Exercise details: Each entry below is to be transcribed exactly.
- Opening Delimiter -
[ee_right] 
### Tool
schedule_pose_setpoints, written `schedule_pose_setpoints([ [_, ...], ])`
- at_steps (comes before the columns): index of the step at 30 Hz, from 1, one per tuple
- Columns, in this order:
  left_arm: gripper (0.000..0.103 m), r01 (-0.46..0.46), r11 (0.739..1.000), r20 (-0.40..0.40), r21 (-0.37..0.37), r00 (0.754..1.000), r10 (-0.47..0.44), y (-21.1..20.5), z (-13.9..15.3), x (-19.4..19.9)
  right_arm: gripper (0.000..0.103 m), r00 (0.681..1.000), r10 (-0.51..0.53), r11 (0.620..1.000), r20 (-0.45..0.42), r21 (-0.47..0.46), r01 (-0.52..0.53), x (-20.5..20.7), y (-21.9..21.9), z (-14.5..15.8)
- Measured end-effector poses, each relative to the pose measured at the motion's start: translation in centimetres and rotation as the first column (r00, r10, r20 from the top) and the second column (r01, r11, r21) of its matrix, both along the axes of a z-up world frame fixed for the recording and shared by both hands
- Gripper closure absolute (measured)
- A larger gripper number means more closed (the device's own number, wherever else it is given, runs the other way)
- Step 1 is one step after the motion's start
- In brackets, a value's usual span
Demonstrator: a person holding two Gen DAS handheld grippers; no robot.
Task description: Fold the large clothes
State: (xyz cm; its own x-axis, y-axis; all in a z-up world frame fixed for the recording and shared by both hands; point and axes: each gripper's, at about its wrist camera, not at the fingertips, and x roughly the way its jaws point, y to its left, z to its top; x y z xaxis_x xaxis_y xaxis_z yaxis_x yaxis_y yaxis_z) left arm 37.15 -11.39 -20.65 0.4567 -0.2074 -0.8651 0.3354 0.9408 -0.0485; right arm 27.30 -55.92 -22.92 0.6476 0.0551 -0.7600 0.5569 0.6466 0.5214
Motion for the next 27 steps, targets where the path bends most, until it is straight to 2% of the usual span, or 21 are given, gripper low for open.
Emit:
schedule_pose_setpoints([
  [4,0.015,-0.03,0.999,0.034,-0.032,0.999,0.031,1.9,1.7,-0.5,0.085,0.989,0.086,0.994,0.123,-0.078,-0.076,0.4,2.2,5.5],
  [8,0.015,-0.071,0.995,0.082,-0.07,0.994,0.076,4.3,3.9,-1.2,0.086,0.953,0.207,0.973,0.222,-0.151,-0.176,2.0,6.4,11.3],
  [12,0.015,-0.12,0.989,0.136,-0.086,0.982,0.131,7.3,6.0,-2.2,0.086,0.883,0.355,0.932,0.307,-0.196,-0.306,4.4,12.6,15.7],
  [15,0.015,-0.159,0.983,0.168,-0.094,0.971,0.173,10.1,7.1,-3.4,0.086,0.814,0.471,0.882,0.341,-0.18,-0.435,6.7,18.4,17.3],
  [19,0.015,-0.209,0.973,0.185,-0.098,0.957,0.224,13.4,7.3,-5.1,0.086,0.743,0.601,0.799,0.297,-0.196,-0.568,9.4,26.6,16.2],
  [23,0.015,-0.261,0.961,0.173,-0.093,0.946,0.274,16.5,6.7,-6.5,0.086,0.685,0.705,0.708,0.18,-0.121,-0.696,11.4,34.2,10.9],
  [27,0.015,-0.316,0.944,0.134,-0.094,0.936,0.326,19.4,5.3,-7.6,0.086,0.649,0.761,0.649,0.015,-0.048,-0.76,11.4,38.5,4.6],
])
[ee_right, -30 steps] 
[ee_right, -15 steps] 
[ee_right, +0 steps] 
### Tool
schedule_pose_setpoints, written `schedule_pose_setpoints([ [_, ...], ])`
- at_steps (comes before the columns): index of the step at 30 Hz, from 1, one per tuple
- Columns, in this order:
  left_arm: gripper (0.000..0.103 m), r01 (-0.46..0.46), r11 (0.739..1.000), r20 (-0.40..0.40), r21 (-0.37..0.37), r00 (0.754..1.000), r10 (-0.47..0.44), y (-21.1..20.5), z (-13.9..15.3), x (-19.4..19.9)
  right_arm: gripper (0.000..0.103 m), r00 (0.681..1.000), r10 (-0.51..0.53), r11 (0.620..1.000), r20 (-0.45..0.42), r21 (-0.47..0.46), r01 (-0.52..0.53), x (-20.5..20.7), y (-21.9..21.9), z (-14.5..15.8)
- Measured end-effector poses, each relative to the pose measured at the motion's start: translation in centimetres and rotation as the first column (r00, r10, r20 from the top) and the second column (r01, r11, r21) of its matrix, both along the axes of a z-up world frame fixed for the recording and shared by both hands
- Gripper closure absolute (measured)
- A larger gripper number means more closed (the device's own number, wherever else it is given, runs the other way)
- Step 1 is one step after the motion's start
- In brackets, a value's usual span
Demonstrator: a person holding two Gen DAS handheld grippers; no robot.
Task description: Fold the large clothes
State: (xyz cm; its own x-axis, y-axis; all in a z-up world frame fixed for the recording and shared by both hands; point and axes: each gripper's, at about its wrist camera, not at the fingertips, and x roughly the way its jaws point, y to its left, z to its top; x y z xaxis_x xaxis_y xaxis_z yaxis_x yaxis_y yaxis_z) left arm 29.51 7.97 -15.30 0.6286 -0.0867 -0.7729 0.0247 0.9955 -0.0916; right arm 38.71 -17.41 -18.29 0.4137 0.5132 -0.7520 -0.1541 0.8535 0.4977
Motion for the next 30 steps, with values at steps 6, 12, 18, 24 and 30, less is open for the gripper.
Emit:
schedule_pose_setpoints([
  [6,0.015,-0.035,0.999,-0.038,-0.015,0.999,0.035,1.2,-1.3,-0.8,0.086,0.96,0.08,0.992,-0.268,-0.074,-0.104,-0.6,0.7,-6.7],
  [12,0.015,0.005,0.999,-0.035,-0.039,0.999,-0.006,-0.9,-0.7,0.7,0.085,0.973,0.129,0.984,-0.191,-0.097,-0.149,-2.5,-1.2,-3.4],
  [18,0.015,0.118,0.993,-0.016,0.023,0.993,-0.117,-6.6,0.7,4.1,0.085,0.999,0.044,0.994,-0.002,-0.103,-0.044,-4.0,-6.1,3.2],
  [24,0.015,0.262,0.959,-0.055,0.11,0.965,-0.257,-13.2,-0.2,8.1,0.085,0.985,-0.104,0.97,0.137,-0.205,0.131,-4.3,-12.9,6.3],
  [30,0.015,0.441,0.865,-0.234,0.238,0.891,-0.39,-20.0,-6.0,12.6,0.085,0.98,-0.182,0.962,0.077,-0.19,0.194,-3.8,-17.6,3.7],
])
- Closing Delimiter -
Task output:
[ee_right] 
### Tool
schedule_pose_setpoints, written `schedule_pose_setpoints([ [_, ...], ])`
- at_steps (comes before the columns): index of the step at 30 Hz, from 1, one per tuple
- Columns, in this order:
  left_arm: gripper (0.000..0.103 m), r01 (-0.46..0.46), r11 (0.739..1.000), r20 (-0.40..0.40), r21 (-0.37..0.37), r00 (0.754..1.000), r10 (-0.47..0.44), y (-21.1..20.5), z (-13.9..15.3), x (-19.4..19.9)
  right_arm: gripper (0.000..0.103 m), r00 (0.681..1.000), r10 (-0.51..0.53), r11 (0.620..1.000), r20 (-0.45..0.42), r21 (-0.47..0.46), r01 (-0.52..0.53), x (-20.5..20.7), y (-21.9..21.9), z (-14.5..15.8)
- Measured end-effector poses, each relative to the pose measured at the motion's start: translation in centimetres and rotation as the first column (r00, r10, r20 from the top) and the second column (r01, r11, r21) of its matrix, both along the axes of a z-up world frame fixed for the recording and shared by both hands
- Gripper closure absolute (measured)
- A larger gripper number means more closed (the device's own number, wherever else it is given, runs the other way)
- Step 1 is one step after the motion's start
- In brackets, a value's usual span
Demonstrator: a person holding two Gen DAS handheld grippers; no robot.
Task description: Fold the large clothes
State: (xyz cm; its own x-axis, y-axis; all in a z-up world frame fixed for the recording and shared by both hands; point and axes: each gripper's, at about its wrist camera, not at the fingertips, and x roughly the way its jaws point, y to its left, z to its top; x y z xaxis_x xaxis_y xaxis_z yaxis_x yaxis_y yaxis_z) left arm 37.15 -11.39 -20.65 0.4567 -0.2074 -0.8651 0.3354 0.9408 -0.0485; right arm 27.30 -55.92 -22.92 0.6476 0.0551 -0.7600 0.5569 0.6466 0.5214
Motion for the next 27 steps, targets where the path bends most, until it is straight to 2% of the usual span, or 21 are given, gripper low for open.
Emit:
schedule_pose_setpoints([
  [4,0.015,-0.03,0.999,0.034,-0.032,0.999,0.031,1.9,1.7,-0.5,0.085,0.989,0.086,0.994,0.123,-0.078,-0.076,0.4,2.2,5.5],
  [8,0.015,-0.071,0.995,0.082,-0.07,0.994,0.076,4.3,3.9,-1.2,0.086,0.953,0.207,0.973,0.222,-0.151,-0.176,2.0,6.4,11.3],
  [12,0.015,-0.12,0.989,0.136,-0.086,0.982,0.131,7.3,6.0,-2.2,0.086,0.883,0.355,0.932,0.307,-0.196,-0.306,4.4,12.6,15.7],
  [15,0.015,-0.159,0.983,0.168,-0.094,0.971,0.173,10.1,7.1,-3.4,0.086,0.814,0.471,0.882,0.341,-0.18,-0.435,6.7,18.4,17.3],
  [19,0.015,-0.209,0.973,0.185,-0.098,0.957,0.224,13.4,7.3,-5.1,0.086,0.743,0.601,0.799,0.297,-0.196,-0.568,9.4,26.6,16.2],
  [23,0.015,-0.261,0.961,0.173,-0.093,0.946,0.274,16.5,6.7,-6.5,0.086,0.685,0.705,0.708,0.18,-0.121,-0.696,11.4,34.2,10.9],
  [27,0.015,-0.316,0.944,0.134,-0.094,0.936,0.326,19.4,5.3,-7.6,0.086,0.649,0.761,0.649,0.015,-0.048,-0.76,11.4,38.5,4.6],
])
[ee_right, -30 steps] 
[ee_right, -15 steps] 
[ee_right, +0 steps] 
### Tool
schedule_pose_setpoints, written `schedule_pose_setpoints([ [_, ...], ])`
- at_steps (comes before the columns): index of the step at 30 Hz, from 1, one per tuple
- Columns, in this order:
  left_arm: gripper (0.000..0.103 m), r01 (-0.46..0.46), r11 (0.739..1.000), r20 (-0.40..0.40), r21 (-0.37..0.37), r00 (0.754..1.000), r10 (-0.47..0.44), y (-21.1..20.5), z (-13.9..15.3), x (-19.4..19.9)
  right_arm: gripper (0.000..0.103 m), r00 (0.681..1.000), r10 (-0.51..0.53), r11 (0.620..1.000), r20 (-0.45..0.42), r21 (-0.47..0.46), r01 (-0.52..0.53), x (-20.5..20.7), y (-21.9..21.9), z (-14.5..15.8)
- Measured end-effector poses, each relative to the pose measured at the motion's start: translation in centimetres and rotation as the first column (r00, r10, r20 from the top) and the second column (r01, r11, r21) of its matrix, both along the axes of a z-up world frame fixed for the recording and shared by both hands
- Gripper closure absolute (measured)
- A larger gripper number means more closed (the device's own number, wherever else it is given, runs the other way)
- Step 1 is one step after the motion's start
- In brackets, a value's usual span
Demonstrator: a person holding two Gen DAS handheld grippers; no robot.
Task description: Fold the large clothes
State: (xyz cm; its own x-axis, y-axis; all in a z-up world frame fixed for the recording and shared by both hands; point and axes: each gripper's, at about its wrist camera, not at the fingertips, and x roughly the way its jaws point, y to its left, z to its top; x y z xaxis_x xaxis_y xaxis_z yaxis_x yaxis_y yaxis_z) left arm 29.51 7.97 -15.30 0.6286 -0.0867 -0.7729 0.0247 0.9955 -0.0916; right arm 38.71 -17.41 -18.29 0.4137 0.5132 -0.7520 -0.1541 0.8535 0.4977
Motion for the next 30 steps, with values at steps 6, 12, 18, 24 and 30, less is open for the gripper.
Emit:
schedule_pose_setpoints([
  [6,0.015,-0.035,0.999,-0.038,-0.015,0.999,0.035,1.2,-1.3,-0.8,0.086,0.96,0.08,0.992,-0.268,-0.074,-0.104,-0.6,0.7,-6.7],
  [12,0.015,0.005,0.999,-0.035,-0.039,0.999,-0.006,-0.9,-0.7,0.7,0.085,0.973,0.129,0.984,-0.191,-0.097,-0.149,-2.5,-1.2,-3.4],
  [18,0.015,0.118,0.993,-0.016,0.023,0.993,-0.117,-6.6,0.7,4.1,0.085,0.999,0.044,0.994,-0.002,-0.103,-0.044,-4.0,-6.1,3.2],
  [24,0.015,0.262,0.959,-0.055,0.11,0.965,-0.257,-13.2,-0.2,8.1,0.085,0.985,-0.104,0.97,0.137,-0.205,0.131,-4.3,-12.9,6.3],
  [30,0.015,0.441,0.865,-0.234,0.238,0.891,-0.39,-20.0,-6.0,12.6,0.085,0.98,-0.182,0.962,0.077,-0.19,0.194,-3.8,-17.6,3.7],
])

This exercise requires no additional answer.